Jessica Luna, Program Associate, DC Hunger Solutions provides some background on the role that Food Stamps/SNAP has played in the DC community over the last several years.
Since 2009, SNAP participation has increased dramatically in D.C. A large portion of SNAP’s growth is due to the recession, marked by unemployment and underemployment. SNAP is a program designed to grow when times are tough—because it is a federal entitlement, there are no waiting lists for the program, or caps on whom can participate. As District residents saw hours cut or jobs disappearing in the hardest days of the recession, SNAP was there to meet the need.

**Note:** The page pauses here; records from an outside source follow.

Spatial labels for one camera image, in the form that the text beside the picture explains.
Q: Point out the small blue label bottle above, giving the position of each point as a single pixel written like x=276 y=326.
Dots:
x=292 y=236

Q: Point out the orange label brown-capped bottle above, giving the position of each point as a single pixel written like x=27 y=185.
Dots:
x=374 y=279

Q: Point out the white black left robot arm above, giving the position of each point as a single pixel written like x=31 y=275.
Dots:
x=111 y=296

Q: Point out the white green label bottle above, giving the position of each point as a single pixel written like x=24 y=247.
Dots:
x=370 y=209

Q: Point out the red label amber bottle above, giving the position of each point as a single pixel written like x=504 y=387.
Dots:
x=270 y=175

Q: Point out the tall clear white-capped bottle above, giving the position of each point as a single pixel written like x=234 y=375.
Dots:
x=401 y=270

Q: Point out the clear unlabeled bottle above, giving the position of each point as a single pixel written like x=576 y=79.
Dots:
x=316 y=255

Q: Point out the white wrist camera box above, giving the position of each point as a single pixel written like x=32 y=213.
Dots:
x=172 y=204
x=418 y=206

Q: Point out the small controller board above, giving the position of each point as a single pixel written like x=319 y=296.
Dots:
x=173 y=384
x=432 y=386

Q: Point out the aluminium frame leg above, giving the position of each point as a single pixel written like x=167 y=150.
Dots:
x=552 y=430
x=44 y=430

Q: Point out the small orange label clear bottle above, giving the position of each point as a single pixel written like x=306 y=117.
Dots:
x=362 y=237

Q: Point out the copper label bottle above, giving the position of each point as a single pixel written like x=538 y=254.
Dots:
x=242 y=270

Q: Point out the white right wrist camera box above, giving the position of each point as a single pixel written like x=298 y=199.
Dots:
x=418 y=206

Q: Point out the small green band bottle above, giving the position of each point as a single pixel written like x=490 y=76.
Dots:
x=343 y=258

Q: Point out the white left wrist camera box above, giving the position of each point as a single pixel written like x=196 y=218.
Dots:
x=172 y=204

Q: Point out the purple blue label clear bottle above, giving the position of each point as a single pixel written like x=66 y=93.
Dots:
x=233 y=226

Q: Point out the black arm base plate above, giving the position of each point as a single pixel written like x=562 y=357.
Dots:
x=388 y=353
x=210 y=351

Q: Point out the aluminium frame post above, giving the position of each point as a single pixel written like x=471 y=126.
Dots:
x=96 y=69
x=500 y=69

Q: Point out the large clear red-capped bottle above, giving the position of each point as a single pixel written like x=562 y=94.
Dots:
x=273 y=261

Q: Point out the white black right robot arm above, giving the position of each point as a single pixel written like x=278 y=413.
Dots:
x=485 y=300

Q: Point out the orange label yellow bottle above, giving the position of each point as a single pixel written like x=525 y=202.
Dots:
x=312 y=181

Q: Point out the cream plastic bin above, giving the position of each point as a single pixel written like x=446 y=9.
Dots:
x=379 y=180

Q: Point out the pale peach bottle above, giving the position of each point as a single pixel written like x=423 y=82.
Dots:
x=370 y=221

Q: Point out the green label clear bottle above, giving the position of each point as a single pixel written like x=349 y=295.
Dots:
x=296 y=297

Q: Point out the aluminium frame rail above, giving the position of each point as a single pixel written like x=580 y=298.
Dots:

Below is an excerpt from one participant’s Food Stamp Challenge diary:
Jennifer Lockwood-Shabat, Vice-President, Washington Area Women’s Foundation
What was most interesting about the first day [of the Food Stamp Challenge] was the conversation that the staff of The Women’s Foundation engaged in during our staff meeting. Four of us are undertaking the challenge—two of us on our own, and the other two with their families.
[...]
Each of us also reflected on the “luxuries” we had as we did our shopping, the first being transportation to easily get us to the grocery store at whatever time of the day of night we needed to go. Additionally, the four of us live in Northern Virginia where we have access to a multitude of grocery stores and markets. One staff person shopped around for the best deals and as a result ended up shopping at several different stores.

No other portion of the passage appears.